Chris with Debbie Harry.

Chris Charlesworth is the Commissioning Editor at Omnibus Press, the world’s biggest publisher of music books. Previously he had worked as a staff writer for the Melody Maker. He has also written a number of biographies and commissioned over 500 books.

 

Prior to joining the staff of Melody Maker you wrote a pop column for the Bradford Telegraph & Argus. What do you remember about that period?

Well, I was brought up near Bradford, spent three years training on the weekly paper in Skipton and going to college, then moved to the T&A after passing my journalism exams. A T&A sub-editor called Leon Hickman and myself approached the editor with the idea of having a half page a week devoted to pop music and he went for it. Funnily enough I found out later that several of my future colleagues on MM who also worked on provincial newspapers did the same thing at around the same time. I remember reviewing The Move and Joe Cocker at Bradford University, and also interviewing Jimmy Page on the phone when the first Led Zep album was release in 1968. He told me his new band wouldn’t release singles or appear on TV which was quite revolutionary. “We’re not like Herman’s Hermits,” he said. Indeed not!

 

What made you want to write about pop music in the first place?

I just loved it since I bought my first Elvis record in 1957. I played guitar and bass in various local semi-pro covers bands from the age of about 15, the same year I saw The Beatles on stage in Bradford. I saw the Stones at Nelson Imperial around the same time. Since I was training to be a journalist it just seemed natural to combine the two. I knew I’d never make it as a guitarist so writing about rock was the next best thing.

 

How did you become a staff writer for Melody Maker?

After the T&A I worked on a paper in Slough, and also covered rock. I answered an ad in MM around February 1970 and went for an interview but didn’t get the job. Then a couple of month’s later MM editor Ray Coleman called me and asked me whether I was still interested. Apparently another vacancy had arisen and they didn’t want to advertise again. I was second on the short-list. Around that time Sounds was launched by a former MM editor and he poached a lot of MM staff, so I was part of a big intake in the summer of 1970. Joined MM at the beginning of May 1970.

 

What memories do you have about the first couple of years at MM?

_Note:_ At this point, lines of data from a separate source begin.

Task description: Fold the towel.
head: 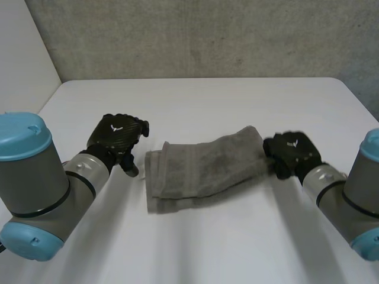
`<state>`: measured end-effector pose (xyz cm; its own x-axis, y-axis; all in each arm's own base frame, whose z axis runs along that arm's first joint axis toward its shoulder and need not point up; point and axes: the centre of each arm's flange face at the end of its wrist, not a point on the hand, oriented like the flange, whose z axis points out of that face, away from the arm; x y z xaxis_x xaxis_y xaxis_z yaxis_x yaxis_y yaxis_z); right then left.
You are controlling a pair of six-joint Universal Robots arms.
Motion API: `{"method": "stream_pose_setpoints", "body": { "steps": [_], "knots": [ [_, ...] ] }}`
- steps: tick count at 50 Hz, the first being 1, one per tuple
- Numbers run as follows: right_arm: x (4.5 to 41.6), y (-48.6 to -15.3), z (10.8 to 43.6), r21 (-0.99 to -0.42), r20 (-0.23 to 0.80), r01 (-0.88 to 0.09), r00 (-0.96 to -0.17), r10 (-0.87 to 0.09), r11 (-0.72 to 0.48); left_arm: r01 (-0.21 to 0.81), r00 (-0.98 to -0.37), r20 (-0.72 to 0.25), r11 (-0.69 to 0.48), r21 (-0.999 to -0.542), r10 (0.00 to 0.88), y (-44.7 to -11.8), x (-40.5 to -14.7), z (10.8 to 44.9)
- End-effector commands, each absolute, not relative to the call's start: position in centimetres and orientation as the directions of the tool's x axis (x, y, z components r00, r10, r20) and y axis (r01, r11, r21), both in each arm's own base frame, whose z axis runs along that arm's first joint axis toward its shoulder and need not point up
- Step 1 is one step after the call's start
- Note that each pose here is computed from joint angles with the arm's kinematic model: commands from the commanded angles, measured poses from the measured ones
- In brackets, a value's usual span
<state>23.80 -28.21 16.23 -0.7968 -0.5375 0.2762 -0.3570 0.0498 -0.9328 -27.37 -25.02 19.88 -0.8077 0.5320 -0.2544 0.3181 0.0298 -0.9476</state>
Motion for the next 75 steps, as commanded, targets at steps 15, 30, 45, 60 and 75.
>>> {"method": "stream_pose_setpoints", "body": {
  "steps": [15, 30, 45, 60, 75],
  "knots": [
    [40.2, -20.3, 17.6, -0.942, 0.285, -0.28, -0.381, -0.88, -0.184, 0.172, -0.922, -0.153, 0.023, -0.985, 0.355, -28.3, -22.3, 23.9],
    [39.0, -18.2, 20.8, -0.94, 0.312, -0.276, -0.471, -0.825, -0.198, 0.166, -0.91, -0.143, 0.026, -0.986, 0.389, -28.3, -23.5, 23.4],
    [35.0, -22.1, 20.5, -0.933, 0.328, -0.333, -0.637, -0.697, -0.135, 0.181, -0.872, -0.143, 0.037, -0.983, 0.469, -27.2, -26.5, 22.1],
    [37.3, -23.8, 17.7, -0.932, 0.32, -0.343, -0.623, -0.714, -0.118, 0.189, -0.874, -0.139, 0.062, -0.98, 0.465, -27.6, -26.3, 21.2],
    [38.5, -23.9, 15.2, -0.942, 0.223, -0.335, -0.624, -0.749, -0.001, 0.185, -0.876, -0.136, 0.063, -0.981, 0.462, -27.7, -26.2, 21.3]
  ]
}}
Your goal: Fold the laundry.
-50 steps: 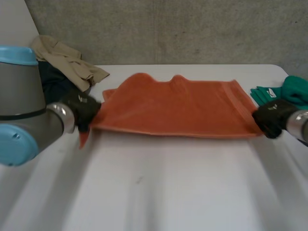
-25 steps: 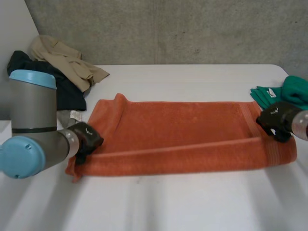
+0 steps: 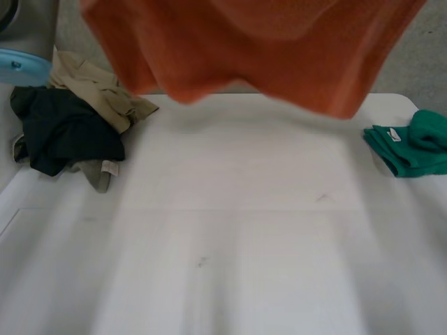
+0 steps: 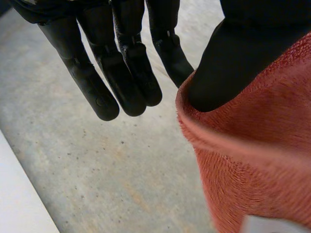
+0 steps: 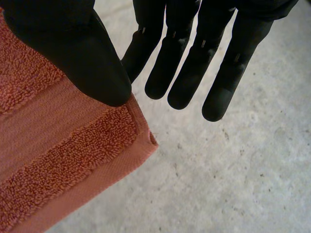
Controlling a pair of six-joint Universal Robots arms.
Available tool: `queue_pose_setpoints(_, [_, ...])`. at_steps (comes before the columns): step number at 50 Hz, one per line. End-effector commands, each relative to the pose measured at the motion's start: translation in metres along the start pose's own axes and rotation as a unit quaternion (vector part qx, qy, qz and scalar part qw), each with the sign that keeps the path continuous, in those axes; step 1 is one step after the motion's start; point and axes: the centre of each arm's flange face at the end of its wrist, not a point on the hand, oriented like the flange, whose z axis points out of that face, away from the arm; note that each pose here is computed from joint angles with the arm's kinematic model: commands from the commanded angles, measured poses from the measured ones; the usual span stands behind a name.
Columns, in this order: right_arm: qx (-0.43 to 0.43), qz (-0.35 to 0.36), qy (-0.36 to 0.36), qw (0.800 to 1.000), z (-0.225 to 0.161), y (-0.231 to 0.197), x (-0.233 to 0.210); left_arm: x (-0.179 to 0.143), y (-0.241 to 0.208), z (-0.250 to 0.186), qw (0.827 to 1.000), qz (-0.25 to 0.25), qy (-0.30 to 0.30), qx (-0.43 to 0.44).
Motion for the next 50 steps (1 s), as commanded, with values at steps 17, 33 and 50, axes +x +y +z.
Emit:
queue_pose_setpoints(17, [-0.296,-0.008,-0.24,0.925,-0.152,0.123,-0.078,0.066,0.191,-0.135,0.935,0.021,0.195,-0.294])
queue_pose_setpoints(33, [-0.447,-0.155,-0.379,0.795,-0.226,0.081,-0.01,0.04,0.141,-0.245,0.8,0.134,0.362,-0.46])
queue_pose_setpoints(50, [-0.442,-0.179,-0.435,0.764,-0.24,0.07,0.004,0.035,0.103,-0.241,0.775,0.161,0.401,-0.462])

Incredibly exciting. MM was selling 200,000 copies a week in those days and after I’d been there for three months I was made news editor which meant I had a bit of power. All of a sudden I was pitched into the middle of the rock business, hanging out with the stars, drinking in the Speakeasy, Marquee every night, going on the road with big bands, seeing all the best concerts and being given all the free records I wanted, right in the thick of it. Did wonders for my sex life too!

 

Who were your fellow MM scribes?

The editor was Ray Coleman, assistant editor Richard Williams (now the senior sports columnist on The Guardian), features editor Chris Welch, writers Michael Watts, Roy Hollingworth, Mark Plummer, jazz critic Max Jones, subs Alan Lewis and Geoff Brown, a few others came and went. Allan Jones, now editor of Uncut, joined after me, also Carol Clerk.
As it happened Richard had written a pop column in the Nottingham Evening Post, Roy one in the Derby Telegraph and Mick one in the Wolverhampton paper, so we all had this same background experience. Ray Coleman liked to employ reporters who been trained up this way, as opposed to graduates straight out of college.

 

What was the daily MM routine?

Monday was news day which was very busy for me. Tuesday the paper was printed at Colchester and was always quiet. Wednesday we gathered for our 12 noon conference to decide what the next week’s paper would contain, Thursday and Friday were spent doing interviews, features and writing… anything could happen on those days or over the weekend if you were on the road. Everything always had to be finished by five o’clock on Monday, always a big scramble to get it all done. Then at six, we’d all go over to the pub, the Red Lion in an alley off Fleet Street, and get drunk… the week was over on Monday nights for us. We worked hard and played hard.

 

You became the NYC correspondent for MM. What do you remember about being in New York and covering the American music scene of the seventies?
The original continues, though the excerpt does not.